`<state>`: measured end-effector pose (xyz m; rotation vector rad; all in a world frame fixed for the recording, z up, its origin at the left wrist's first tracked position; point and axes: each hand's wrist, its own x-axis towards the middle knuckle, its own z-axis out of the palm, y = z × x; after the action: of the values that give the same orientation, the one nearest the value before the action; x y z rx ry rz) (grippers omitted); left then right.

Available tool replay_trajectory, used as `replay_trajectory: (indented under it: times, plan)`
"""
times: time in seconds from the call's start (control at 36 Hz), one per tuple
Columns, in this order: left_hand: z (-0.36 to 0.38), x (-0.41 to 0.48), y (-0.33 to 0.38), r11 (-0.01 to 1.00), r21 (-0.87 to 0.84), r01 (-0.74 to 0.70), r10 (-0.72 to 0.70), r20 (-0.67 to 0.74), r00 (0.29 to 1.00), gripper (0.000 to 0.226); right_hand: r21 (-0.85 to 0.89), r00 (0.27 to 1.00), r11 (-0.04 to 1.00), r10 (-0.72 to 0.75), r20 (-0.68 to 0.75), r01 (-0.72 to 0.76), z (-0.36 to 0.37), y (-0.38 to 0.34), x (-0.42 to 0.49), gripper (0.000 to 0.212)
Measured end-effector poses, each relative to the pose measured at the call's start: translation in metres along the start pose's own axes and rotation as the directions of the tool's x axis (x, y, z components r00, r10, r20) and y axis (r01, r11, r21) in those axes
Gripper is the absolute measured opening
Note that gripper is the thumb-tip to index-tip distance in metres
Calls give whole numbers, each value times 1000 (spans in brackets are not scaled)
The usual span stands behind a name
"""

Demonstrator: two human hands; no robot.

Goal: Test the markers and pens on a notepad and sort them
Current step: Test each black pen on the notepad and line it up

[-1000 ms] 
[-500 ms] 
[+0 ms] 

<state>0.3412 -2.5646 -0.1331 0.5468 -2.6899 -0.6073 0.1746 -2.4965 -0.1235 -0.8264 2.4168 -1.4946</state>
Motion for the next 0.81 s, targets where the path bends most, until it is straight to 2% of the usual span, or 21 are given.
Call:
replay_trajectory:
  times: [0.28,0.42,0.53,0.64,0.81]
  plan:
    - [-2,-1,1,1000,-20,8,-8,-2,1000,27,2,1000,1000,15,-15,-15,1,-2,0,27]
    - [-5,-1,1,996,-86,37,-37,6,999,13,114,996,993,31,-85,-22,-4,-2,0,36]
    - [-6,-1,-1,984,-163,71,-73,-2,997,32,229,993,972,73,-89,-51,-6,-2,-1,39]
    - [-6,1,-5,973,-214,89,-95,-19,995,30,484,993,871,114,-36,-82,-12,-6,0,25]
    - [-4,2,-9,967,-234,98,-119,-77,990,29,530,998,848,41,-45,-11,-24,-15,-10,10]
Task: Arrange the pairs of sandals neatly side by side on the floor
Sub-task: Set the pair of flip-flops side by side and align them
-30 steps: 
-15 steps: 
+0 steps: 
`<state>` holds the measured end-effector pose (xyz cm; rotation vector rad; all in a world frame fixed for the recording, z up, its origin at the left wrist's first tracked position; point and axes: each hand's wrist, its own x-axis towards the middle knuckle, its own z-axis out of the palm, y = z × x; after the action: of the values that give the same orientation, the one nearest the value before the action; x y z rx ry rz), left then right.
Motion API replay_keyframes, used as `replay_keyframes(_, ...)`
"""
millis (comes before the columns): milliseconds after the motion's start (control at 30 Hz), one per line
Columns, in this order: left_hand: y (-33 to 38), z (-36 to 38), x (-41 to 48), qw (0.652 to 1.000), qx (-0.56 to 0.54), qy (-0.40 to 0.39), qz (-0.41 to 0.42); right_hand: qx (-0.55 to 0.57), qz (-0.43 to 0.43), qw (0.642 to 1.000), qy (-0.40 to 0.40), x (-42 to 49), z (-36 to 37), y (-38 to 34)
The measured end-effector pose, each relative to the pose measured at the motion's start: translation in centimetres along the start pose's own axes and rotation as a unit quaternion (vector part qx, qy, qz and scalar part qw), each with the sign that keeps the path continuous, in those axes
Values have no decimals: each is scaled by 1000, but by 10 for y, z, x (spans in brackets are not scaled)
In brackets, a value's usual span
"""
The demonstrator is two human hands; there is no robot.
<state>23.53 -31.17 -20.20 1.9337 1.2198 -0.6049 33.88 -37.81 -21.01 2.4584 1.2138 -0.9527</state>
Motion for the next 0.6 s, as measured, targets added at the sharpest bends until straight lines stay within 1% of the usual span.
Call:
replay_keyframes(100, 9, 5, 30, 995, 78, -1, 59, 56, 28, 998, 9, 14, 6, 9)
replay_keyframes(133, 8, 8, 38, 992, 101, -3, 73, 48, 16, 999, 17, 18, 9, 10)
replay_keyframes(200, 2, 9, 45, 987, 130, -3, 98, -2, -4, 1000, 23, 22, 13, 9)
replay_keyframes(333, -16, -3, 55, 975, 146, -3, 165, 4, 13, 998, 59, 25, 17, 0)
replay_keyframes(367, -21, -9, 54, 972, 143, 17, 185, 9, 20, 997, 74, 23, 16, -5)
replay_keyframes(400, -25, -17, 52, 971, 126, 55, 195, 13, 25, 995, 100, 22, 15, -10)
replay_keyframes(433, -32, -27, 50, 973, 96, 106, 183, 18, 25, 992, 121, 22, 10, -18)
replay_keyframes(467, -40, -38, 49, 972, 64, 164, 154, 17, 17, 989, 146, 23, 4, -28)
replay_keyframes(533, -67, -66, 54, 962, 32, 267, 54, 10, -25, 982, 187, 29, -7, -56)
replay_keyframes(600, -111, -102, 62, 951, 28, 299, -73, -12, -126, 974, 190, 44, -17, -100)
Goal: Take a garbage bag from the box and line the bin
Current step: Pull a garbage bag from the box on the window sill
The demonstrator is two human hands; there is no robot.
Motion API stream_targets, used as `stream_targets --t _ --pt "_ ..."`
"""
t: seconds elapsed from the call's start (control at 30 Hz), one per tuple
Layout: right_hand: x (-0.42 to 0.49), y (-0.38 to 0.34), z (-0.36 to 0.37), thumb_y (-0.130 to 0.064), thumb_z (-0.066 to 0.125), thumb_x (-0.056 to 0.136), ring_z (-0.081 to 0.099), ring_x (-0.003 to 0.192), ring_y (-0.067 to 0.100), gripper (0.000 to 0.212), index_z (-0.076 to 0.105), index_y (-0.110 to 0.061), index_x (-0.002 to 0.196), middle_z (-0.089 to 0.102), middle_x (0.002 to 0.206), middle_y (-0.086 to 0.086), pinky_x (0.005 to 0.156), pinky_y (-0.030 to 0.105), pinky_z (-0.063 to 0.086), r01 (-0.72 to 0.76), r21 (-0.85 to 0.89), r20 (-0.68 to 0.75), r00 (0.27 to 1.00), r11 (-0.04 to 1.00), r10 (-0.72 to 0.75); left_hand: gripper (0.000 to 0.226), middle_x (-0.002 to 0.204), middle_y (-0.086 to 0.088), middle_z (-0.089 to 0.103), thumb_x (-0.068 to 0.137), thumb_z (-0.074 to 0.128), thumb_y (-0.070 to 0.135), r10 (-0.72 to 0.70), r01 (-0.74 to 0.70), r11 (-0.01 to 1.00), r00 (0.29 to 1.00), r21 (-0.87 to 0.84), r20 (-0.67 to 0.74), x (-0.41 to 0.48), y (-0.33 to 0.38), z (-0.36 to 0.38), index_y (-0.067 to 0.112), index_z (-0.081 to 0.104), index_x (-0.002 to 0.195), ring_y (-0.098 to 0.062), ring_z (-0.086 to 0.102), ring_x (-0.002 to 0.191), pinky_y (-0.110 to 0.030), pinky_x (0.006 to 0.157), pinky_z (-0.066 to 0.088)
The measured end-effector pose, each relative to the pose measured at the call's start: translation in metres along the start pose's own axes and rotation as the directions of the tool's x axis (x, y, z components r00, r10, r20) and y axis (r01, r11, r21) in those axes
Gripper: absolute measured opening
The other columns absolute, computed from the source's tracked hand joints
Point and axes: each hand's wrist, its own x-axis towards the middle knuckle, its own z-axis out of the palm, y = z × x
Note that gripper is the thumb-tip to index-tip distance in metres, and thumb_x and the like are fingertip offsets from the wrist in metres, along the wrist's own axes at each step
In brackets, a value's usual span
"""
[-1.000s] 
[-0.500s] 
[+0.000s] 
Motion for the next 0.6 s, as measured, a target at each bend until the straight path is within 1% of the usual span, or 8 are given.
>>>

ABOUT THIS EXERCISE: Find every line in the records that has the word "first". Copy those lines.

ANSWER BOX:
`<state>`: measured end-effector pose (xyz m; rotation vector rad; all in a world frame fixed for the recording, z up, its origin at the left wrist's first tracked position; point and axes: each hand's wrist, its own x-axis towards the middle knuckle, its own z-axis out of the palm, y = z × x; after the action: of the values that give the same orientation, the one nearest the value before the action; x y z rx ry rz) (grippers omitted); left then right.
`<state>` holds the measured end-effector pose (xyz cm; rotation vector rad; all in a world frame fixed for the recording, z up, its origin at the left wrist's first tracked position; point and axes: each hand's wrist, its own x-axis towards the middle knuckle, its own z-axis out of the palm, y = z × x; after the action: of the values that give the same orientation, the one nearest the value before the action; x y z rx ry rz), left then right.

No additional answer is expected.